Political enlightenment finally dawned on the 50-member Kuwaiti assembly, seen as being staunchly conservative, when it took a decision Monday to grant women suffrage, marking an important advancement in the issue of Arab women’s rights in the Middle East.
The position of women in Kuwait was unusual because they were educated, modern, could hold high posts in the government, including serving as diplomats, CEOs, be employed in various sectors of the economy, and even drive cars.
Yet education and wealth did not bring them political gains and they were denied the right to vote or contest in the elections unlike their counterparts in other regional countries-- the exception, of course, being Saudi Arabia, where women are still denied some of their basic rights.
For decades Kuwaiti women were seeking a change to the 1962 election law that deprived them of enfranchisement. Even though the Kuwaiti Constitution grants equal rights to both men and women, conservatives in parliament twice defeated the move to grant them political rights in recent years. In 1999, the emir, Sheikh Jaber Al-Ahmad Al-Sabah issued a decree granting full rights to women but the legislature quashed it.
The question of women’s political rights gained momentum especially in the 1990s after Saddam Hussein’s forces were driven out of the tiny Persian Gulf state.
Kuwaiti women are known to have fought in the war alongside men to drive out the invading Baathist soldiers. They also participated in the rebuilding of the country, so the delay in granting them full political rights had no justification.

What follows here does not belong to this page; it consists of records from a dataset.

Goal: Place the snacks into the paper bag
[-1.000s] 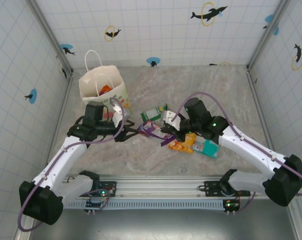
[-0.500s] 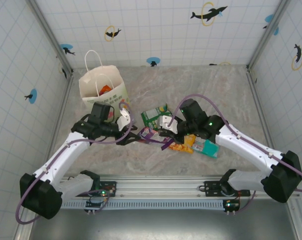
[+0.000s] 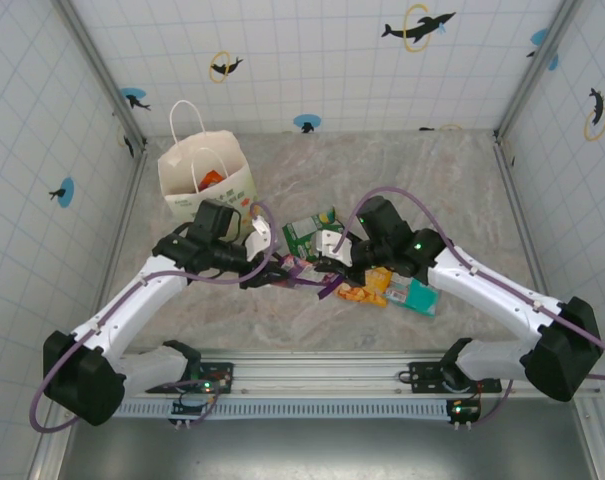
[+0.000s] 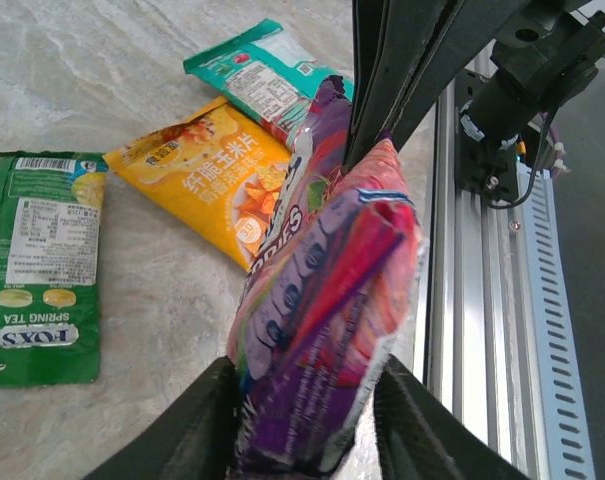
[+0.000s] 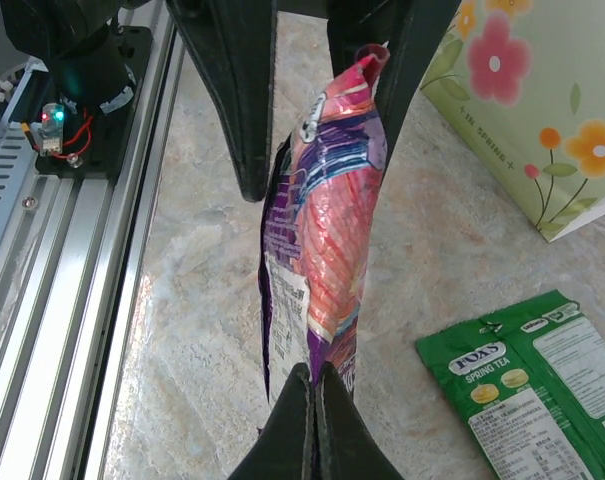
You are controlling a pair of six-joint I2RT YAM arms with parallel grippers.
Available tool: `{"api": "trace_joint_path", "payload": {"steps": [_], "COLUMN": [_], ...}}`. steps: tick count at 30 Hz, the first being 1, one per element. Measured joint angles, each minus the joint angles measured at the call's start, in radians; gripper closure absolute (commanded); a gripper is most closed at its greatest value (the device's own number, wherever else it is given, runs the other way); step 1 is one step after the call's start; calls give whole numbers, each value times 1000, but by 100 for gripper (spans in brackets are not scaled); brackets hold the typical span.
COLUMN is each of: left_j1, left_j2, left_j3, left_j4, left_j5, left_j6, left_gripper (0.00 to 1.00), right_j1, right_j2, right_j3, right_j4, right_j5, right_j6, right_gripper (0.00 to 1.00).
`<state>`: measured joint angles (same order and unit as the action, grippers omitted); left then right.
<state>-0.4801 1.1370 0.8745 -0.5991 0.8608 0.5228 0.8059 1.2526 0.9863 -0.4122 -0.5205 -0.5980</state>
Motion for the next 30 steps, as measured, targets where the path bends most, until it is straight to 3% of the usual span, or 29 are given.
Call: {"api": "trace_joint_path", "payload": {"steps": [7,9,13,16,22,30], "left_j1": [0,0,0,0,-4,-3], "left_j2": [0,0,10,45,108,147], "left_j3": [12,17,35,80,232,423], "left_j4": [-6,-6,-7,-23,-46,-51], "left_j5": [3,3,3,-2,-60,-184], "left_j6": [-3,-8,-44,-94,-253,-499], "left_gripper": [94,100,100,100,100,100], "right_j1": [-1,-4,-19,-36,-90,-140], "right_j2": [0,-2,-49,-112,-245,-386], "right_j3": [0,-2,-52,-112,-262,-436], "right_j4": [34,48,137,220,430,616], "right_j5": [-4,-4,-2,6,106,351], "right_j6": [19,30,66,122,300,600], "right_gripper": [100,88,68,60,48,40]}}
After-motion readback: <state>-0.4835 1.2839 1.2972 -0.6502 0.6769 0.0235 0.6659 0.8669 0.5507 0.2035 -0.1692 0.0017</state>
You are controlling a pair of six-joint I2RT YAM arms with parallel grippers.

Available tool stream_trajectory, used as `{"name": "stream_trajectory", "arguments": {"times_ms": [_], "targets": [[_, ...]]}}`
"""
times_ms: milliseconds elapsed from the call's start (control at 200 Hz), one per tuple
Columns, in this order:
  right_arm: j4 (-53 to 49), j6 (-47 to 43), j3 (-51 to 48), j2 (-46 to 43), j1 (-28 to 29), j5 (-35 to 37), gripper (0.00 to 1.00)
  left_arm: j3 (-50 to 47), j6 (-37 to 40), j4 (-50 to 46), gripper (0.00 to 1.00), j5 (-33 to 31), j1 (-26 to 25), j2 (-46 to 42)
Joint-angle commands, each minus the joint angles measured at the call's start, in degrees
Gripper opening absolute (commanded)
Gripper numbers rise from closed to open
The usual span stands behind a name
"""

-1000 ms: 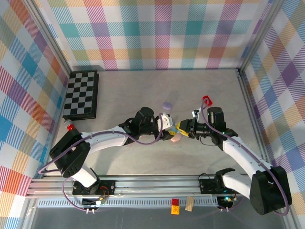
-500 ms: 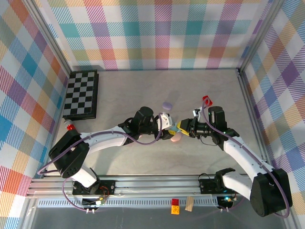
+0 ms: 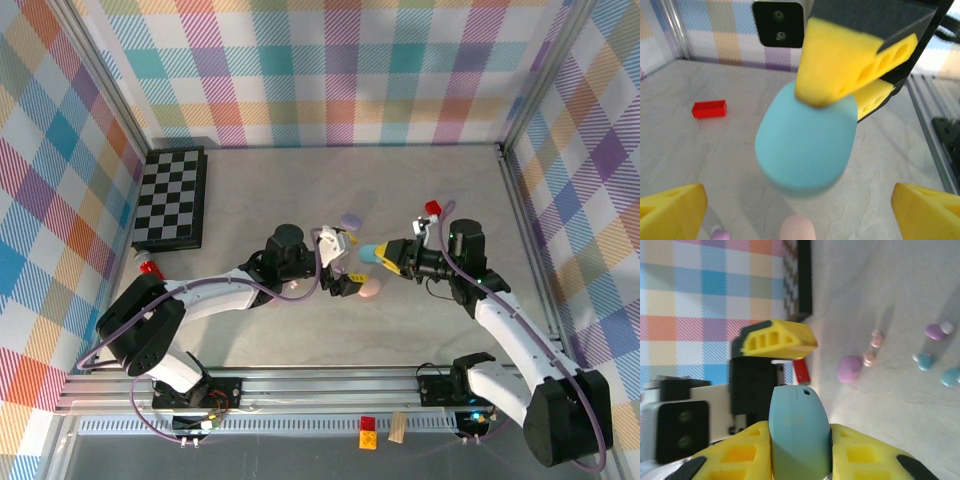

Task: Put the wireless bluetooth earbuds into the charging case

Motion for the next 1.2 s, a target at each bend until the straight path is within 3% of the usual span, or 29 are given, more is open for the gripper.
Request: {"name": "stream_trajectory", "arguments": {"times_ms": [0,140,460,640,1195], "targets": [[12.95,10.22,-0.80,-1.67,-0.94,-4.32,0.15,-1.67,-8.19,15.78,0.96,4.17,0.67,-1.68],[24.61,21.54,-3.35,-1.24,-1.03,-5.89,0.13,-2.07,-14.72,27.68,0.93,4.78,1.58,1.37],[37.62,35.30,-3.40,1.68,-0.97,-9.16,0.10,1.77,-13.11,28.97,0.87,7.59,0.37,5.20],[37.50,36.58,-2.87,1.52,-1.00,-10.33,0.10,1.94,-15.40,34.29,0.76,7.94,0.36,6.82],[29.06,32.36,-2.74,-0.82,-0.97,-10.48,0.09,3.54,-16.97,32.92,0.61,9.95,0.35,5.75]]}}
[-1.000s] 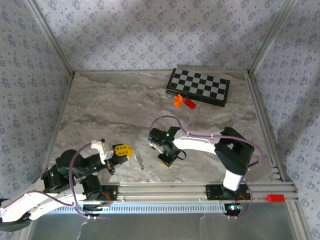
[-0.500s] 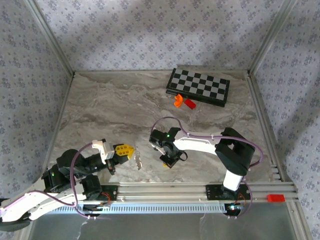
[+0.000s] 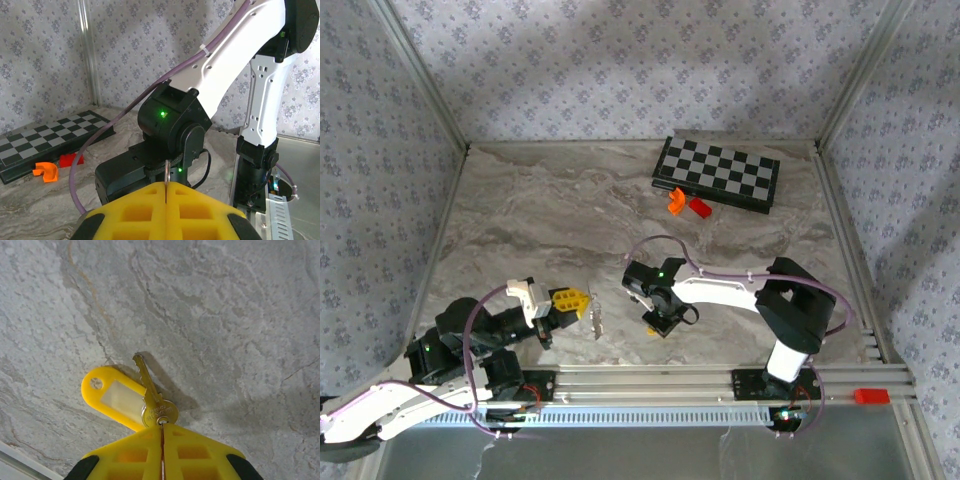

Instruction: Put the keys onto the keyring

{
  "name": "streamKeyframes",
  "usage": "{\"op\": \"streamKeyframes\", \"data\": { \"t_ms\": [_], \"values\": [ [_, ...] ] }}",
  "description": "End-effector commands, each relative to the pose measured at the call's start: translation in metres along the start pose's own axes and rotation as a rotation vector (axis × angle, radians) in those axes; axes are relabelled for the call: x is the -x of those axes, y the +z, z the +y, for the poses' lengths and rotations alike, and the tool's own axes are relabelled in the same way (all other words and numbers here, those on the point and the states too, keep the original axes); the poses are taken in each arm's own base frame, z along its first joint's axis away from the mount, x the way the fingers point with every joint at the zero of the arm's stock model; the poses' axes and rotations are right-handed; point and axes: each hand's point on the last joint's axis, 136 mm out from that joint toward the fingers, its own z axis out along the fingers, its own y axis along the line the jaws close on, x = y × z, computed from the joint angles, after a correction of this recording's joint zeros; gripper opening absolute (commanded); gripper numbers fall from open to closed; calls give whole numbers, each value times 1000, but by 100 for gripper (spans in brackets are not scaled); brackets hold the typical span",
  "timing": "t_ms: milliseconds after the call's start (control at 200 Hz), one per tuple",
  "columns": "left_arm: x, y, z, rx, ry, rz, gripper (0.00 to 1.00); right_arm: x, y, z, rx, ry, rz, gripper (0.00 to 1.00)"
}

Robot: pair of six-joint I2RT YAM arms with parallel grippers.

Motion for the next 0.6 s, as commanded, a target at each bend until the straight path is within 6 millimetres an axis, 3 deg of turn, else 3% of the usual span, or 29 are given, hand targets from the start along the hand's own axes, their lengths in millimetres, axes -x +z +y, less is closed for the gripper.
{"op": "streamKeyframes", "data": {
  "t_ms": [0,280,595],
  "values": [
    [18,-3,-2,-10,-4,-58,0,-2,-4,-2,-3,24,-12,11],
    [20,-3,-2,-9,-5,-58,0,1,-15,-3,0,64,-50,23],
    [23,-2,-4,-19,-7,-63,0,-4,-32,-6,64,219,-213,49]
  ]
}}
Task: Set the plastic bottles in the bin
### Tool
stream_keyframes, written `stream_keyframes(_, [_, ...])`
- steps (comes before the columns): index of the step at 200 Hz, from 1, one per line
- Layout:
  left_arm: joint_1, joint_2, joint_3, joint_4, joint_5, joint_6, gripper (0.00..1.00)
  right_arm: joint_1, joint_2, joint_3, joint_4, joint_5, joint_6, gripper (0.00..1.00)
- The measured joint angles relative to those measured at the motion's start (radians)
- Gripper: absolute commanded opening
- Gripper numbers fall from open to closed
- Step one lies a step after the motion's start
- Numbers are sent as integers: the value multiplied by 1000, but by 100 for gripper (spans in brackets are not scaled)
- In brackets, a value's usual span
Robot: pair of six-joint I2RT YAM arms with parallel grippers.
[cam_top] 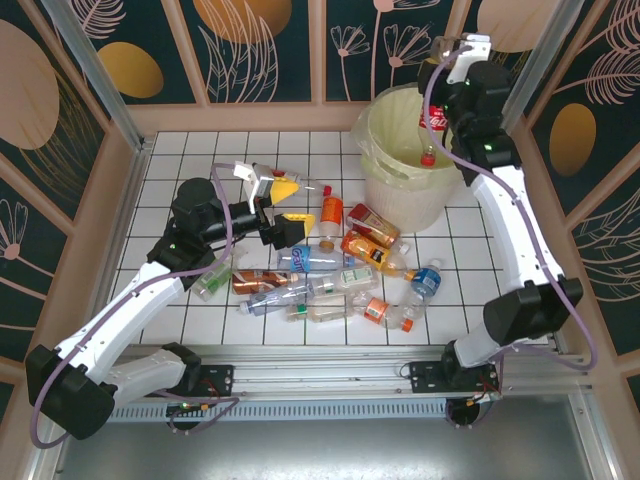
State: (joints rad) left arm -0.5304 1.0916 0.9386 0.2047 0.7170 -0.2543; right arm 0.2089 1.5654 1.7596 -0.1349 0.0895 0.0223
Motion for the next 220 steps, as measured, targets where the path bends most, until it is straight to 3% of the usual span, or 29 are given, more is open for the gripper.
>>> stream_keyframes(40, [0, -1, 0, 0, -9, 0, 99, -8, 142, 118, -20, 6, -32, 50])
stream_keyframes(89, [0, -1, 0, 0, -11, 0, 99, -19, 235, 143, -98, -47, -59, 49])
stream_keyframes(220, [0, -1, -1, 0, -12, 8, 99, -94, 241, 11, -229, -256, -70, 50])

Parliament’s approval of the bill introduced by the government has opened a new chapter in Kuwaiti society. With political equality, the future should see Kuwaiti women having a greater say in the political process, particularly where gender issues are concerned.
But political equality should not remain only on paper and Kuwaiti women cannot afford to rest on their newly-achieved laurels since a lot more remains to be done to organize themselves for the challenging tasks that are ahead, particularly the parliamentary poll in 2007. How they fare in those polls will reflect the genuine desire of the Kuwaiti society to make women politically inclusive.
The US administration has welcomed Kuwait’s decision to give full political rights to Kuwaiti women. Some might see the political developments in Kuwait as part of the moves by Washington to “democratize“ and reform the Middle East. However, credit should be given to women’s groups in Kuwait and it was their patient struggle through rallies and peaceful protests that ultimately brought them political victory.